_PROBLEM TO SOLVE_: All of the data needs to be reproduced with no alterations.

_DATA PROVIDED_:
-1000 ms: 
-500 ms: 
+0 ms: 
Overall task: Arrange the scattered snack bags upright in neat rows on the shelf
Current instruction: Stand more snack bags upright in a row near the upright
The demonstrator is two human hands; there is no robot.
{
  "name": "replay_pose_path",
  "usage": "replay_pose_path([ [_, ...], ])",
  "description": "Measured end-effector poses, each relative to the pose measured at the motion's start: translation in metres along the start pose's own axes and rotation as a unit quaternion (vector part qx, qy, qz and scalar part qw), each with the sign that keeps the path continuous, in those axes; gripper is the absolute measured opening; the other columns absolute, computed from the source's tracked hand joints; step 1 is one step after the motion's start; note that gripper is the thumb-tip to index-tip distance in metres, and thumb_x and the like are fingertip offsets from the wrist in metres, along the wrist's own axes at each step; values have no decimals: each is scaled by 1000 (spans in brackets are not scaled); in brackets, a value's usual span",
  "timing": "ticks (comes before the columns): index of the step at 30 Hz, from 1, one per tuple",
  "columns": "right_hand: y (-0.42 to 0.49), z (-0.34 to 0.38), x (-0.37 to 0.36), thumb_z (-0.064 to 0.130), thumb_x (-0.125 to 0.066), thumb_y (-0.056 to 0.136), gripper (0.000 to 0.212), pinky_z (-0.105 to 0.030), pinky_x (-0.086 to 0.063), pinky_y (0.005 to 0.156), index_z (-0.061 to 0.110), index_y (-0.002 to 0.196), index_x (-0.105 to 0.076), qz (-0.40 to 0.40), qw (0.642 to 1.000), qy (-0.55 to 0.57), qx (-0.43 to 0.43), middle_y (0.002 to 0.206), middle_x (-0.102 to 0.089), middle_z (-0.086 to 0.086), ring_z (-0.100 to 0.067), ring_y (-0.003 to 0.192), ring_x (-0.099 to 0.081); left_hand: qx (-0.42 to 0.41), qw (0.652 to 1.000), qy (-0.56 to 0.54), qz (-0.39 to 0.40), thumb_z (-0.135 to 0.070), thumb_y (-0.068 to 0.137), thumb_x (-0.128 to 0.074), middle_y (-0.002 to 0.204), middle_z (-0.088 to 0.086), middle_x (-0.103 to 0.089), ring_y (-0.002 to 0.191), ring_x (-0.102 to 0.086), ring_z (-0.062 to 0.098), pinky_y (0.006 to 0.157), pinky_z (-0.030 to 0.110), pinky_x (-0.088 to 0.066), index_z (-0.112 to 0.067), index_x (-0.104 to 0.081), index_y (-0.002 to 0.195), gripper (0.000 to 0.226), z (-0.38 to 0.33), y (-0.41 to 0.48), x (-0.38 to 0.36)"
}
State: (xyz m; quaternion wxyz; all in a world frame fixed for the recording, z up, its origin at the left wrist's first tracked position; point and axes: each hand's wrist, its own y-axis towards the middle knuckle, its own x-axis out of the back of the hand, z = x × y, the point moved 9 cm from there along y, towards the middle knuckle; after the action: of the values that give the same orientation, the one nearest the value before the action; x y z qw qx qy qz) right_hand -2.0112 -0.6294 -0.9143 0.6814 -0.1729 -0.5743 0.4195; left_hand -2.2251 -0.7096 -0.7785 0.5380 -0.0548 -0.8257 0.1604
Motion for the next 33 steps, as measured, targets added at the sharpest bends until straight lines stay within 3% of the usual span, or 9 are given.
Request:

_TASK RESULT_:
-1000 ms: 
-500 ms: 
+0 ms: 
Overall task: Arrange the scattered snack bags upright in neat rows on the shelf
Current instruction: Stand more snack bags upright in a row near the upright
The demonstrator is two human hands; there is no robot.
{
  "name": "replay_pose_path",
  "usage": "replay_pose_path([ [_, ...], ])",
  "description": "Measured end-effector poses, each relative to the pose measured at the motion's start: translation in metres along the start pose's own axes and rotation as a unit quaternion (vector part qx, qy, qz and scalar part qw), each with the sign that keeps the path continuous, in those axes; gripper is the absolute measured opening; the other columns absolute, computed from the source's tracked hand joints; step 1 is one step after the motion's start; note that gripper is the thumb-tip to index-tip distance in metres, and thumb_x and the like are fingertip offsets from the wrist in metres, along the wrist's own axes at each step; values have no decimals: each is scaled by 1000 (spans in brackets are not scaled); in brackets, a value's usual span",
  "timing": "ticks (comes before the columns): index of the step at 30 Hz, from 1, one per tuple",
  "columns": "right_hand: y (-0.42 to 0.49), z (-0.34 to 0.38), x (-0.37 to 0.36), thumb_z (-0.064 to 0.130), thumb_x (-0.125 to 0.066), thumb_y (-0.056 to 0.136), gripper (0.000 to 0.212), pinky_z (-0.105 to 0.030), pinky_x (-0.086 to 0.063), pinky_y (0.005 to 0.156), index_z (-0.061 to 0.110), index_y (-0.002 to 0.196), index_x (-0.105 to 0.076), qz (-0.40 to 0.40), qw (0.642 to 1.000), qy (-0.55 to 0.57), qx (-0.43 to 0.43), middle_y (0.002 to 0.206), middle_x (-0.102 to 0.089), middle_z (-0.086 to 0.086), ring_z (-0.100 to 0.067), ring_y (-0.003 to 0.192), ring_x (-0.099 to 0.081); left_hand: qx (-0.42 to 0.41), qw (0.652 to 1.000), qy (-0.56 to 0.54), qz (-0.39 to 0.40), thumb_z (-0.135 to 0.070), thumb_y (-0.068 to 0.137), thumb_x (-0.128 to 0.074), middle_y (-0.002 to 0.204), middle_z (-0.088 to 0.086), middle_x (-0.103 to 0.089), ring_y (-0.002 to 0.191), ring_x (-0.102 to 0.086), ring_z (-0.062 to 0.098), pinky_y (0.006 to 0.157), pinky_z (-0.030 to 0.110), pinky_x (-0.088 to 0.066), index_z (-0.112 to 0.067), index_x (-0.104 to 0.081), index_y (-0.002 to 0.195), gripper (0.000 to 0.226), z (-0.38 to 0.33), y (-0.41 to 0.48), x (-0.38 to 0.36)"
}
State: (xyz m; quaternion wxyz; all in a world frame fixed for the recording, z up, its origin at the left wrist's first tracked position; point and axes: each hand's wrist, its own y-axis towards the middle knuckle, its own x-axis out of the back of the hand, z = x × y, the point moved 9 cm from there along y, towards the middle knuckle; after the action: of the values that give the same orientation, the one nearest the value before the action; x y z qw qx qy qz) right_hand -2.0112 -0.6294 -0.9143 0.6814 -0.1729 -0.5743 0.4195; left_hand -2.2251 -0.7096 -0.7785 0.5380 -0.0548 -0.8257 0.1604
Motion for the next 33 steps, as measured, targets added at the sharpest bends until straight lines stay within 3% of the usual span, or 9 are given.
Request:

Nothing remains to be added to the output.